BYD delivers first e-buses made in Canada to Toronto
BYD is delivering ten electric buses to the Toronto Transit Commission (TTC). The e-buses for Canada’s largest city will come from BYD’s local assembly plant opened in mid-2019 in Newmarket near Toronto.
The first two units of type K9M produced at the Canadian plant have already been delivered, with the remaining eight vehicles to follow shortly. The K9 model is one of BYD’s best-selling e-buses; the low-floor bus is built at various BYD plants around the world – each with minor local modifications. The European models, for example, are manufactured in Hungary. Newmarket will serve the market in North America.
With the current delivery, the Chinese group is more concerned with the special relationship with Toronto than with the importance of the delivery itself – BYD has received significantly larger orders in other countries. The Newmarket plant is the first e-bus plant in Ontario and demonstrates BYD’s commitment to creating jobs in the province, the company said. Its Vice President for BYD Canada, Ted Dowling, added that “BYD is well-positioned to replicate in Canada the kind of rapid growth we’ve seen in places like Lancaster, California — a plant which started with about 100 workers in 2013 and now employs more than 750.”

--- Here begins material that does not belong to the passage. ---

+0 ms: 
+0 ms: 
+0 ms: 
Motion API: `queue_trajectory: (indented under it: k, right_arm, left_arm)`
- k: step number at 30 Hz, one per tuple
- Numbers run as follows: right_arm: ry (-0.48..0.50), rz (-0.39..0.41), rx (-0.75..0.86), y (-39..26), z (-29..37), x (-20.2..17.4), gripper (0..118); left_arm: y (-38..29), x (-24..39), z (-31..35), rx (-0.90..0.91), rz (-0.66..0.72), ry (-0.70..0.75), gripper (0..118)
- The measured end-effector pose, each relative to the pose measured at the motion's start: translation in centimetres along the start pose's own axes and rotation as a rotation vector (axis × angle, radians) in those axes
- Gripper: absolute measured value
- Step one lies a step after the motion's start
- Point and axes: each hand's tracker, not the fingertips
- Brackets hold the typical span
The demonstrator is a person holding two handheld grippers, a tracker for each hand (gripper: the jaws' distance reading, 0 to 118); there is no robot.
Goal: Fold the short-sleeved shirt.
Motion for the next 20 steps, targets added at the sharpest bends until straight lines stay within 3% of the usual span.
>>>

Besides, major follow-up orders from Canada’s largest city are attracting large numbers of customers: the Toronto Transit Commission plans to procure only electric buses from 2025 and to have a purely electric bus fleet by 2040. According to the company, each of the buses now delivered will save nine tons of nitrogen oxides, 159 kilograms of particulate emissions and around 1,500 tons of CO2 over their twelve-year service life.
BYD is among the world’s largest producer of electric buses, garnering electric bus contracts in South America, North America, Europe, South Asia, North-East Asia, and of course, China. In December 2018, the first BYD electric bus made in France rolled off the assembly line.